Segment Open
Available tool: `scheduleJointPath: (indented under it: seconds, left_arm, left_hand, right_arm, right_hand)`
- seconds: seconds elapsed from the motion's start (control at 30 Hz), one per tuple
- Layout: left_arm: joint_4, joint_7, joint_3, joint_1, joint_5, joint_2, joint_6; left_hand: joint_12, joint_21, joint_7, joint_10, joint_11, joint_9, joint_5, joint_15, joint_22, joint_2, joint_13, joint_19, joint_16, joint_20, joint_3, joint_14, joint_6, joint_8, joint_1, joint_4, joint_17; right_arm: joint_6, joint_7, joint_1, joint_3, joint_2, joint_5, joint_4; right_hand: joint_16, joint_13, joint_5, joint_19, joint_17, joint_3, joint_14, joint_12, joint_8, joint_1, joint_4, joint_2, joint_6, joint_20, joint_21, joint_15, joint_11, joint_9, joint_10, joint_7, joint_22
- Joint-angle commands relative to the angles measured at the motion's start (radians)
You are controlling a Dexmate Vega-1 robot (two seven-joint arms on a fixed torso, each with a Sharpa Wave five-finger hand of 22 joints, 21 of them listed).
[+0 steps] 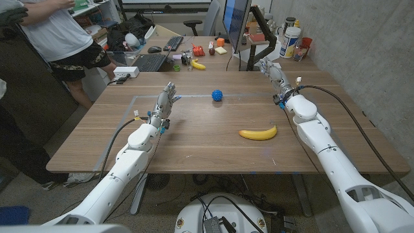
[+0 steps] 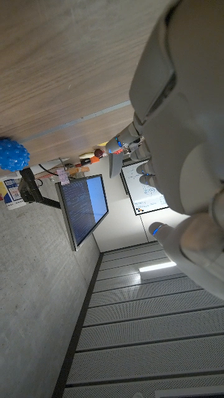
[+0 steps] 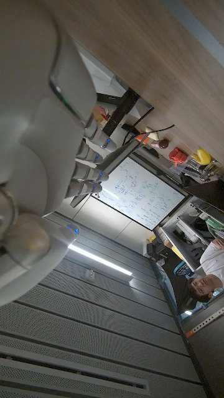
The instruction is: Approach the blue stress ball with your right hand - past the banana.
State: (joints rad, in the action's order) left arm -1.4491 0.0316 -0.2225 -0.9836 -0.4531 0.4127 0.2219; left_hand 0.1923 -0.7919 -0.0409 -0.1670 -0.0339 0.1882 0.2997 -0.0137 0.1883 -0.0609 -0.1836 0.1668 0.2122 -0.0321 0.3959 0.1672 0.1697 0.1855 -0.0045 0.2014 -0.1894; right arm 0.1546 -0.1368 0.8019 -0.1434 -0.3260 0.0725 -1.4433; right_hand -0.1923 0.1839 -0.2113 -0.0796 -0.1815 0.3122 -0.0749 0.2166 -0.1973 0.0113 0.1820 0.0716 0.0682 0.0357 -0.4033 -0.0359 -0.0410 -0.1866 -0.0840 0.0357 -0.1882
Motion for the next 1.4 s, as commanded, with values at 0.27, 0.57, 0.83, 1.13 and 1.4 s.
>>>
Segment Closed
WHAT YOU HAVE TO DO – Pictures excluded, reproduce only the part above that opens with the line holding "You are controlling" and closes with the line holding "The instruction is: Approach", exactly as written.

EXPECTED OUTPUT –
You are controlling a Dexmate Vega-1 robot (two seven-joint arms on a fixed torso, each with a Sharpa Wave five-finger hand of 22 joints, 21 of them listed).
[+0 steps] 
[+0 steps] 
[+0 steps] 
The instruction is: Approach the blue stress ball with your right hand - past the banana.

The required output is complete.